John Carey, Portfolio Manager
March 29, 2019
Ten days ago, FedEx (FDX) announced quarterly results that missed expectations and lowered guidance for its fiscal year ending on May 31, 2019. It is the second consecutive quarter for this to happen to the company. Once again, FedEx pointed to slowing economic growth outside the U.S. and weaker global trade growth as the main reasons for the shortfall and its reduced forward guidance.

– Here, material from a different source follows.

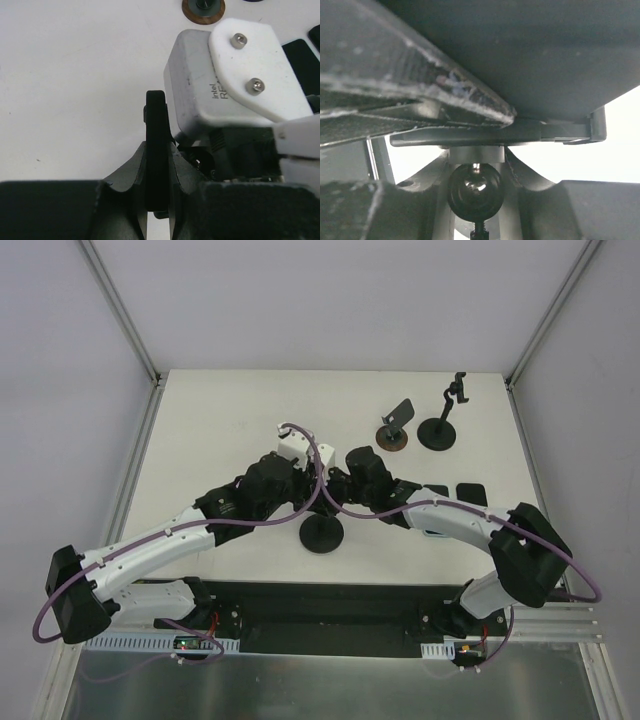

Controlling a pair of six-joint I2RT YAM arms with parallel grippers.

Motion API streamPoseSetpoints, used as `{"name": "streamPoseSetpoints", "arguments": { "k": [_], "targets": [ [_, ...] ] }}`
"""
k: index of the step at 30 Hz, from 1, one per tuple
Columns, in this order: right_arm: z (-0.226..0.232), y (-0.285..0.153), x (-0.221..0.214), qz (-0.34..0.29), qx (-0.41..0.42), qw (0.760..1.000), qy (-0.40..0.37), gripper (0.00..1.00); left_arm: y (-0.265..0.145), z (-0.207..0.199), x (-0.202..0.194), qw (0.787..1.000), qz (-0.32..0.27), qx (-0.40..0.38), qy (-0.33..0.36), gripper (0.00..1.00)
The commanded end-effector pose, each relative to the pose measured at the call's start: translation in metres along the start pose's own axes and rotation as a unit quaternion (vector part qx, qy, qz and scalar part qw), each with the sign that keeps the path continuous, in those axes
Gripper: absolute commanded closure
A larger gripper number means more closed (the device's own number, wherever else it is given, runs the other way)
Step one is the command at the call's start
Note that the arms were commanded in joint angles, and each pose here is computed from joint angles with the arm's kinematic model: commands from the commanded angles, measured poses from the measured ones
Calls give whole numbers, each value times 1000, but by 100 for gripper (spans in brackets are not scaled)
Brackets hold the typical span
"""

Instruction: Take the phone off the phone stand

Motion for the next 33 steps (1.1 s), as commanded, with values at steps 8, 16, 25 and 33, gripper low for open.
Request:
{"name": "streamPoseSetpoints", "arguments": {
  "k": [8, 16, 25, 33],
  "targets": [
    [12, -6, 20, -46, 24, 998, -39, 99, -26, 3, 21, 997, -50, -11, -49, 56],
    [12, -8, 20, -50, 23, 998, -40, 99, -19, 4, 3, 998, -29, 3, -47, 52],
    [12, -6, 20, -51, 24, 998, -36, 99, -12, 9, -13, 997, -39, 27, -58, 59],
    [17, -6, 19, -51, 43, 997, -39, 99, -4, 8, -16, 997, -52, 31, -51, 100]
  ]
}}
Point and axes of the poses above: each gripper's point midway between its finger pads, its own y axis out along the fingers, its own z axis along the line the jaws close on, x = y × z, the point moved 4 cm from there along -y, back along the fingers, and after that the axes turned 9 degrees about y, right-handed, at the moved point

Many analysts believe FedEx’s report represents the proverbial “Canary in The Coal Mine” for U.S. corporate earnings and the domestic stock market. For those readers that are unfamiliar with the term, a “Canary In the Coal Mine” is an advanced warning of some pending danger. However, we at Griffin adamantly believe that it is not. The U.S. economy continues to grow (albeit at a slower rate than last year), consumer income is rising, wage gains are rising, and unemployment is near a record low. Undoubtedly, companies which derive significant revenues and earnings outside of the U.S., particularly in China and Europe, may experience disappointing results similar to FedEx. While we are forecasting a slight decline in S&P 500 earnings in Q1 2019 vs.Q1 2018 ($37.50 vs. $38.07 per share), we are projecting a 3.7% full year increase to $168 for 2019 from $162 per share for 2018. As a result, we would use any stock market weakness – particularly in response to our projected modest decline in S&P 500 earnings for Q1 2019 – as a long-term buying opportunity in the overall equity market or for any of your favorite individual stocks.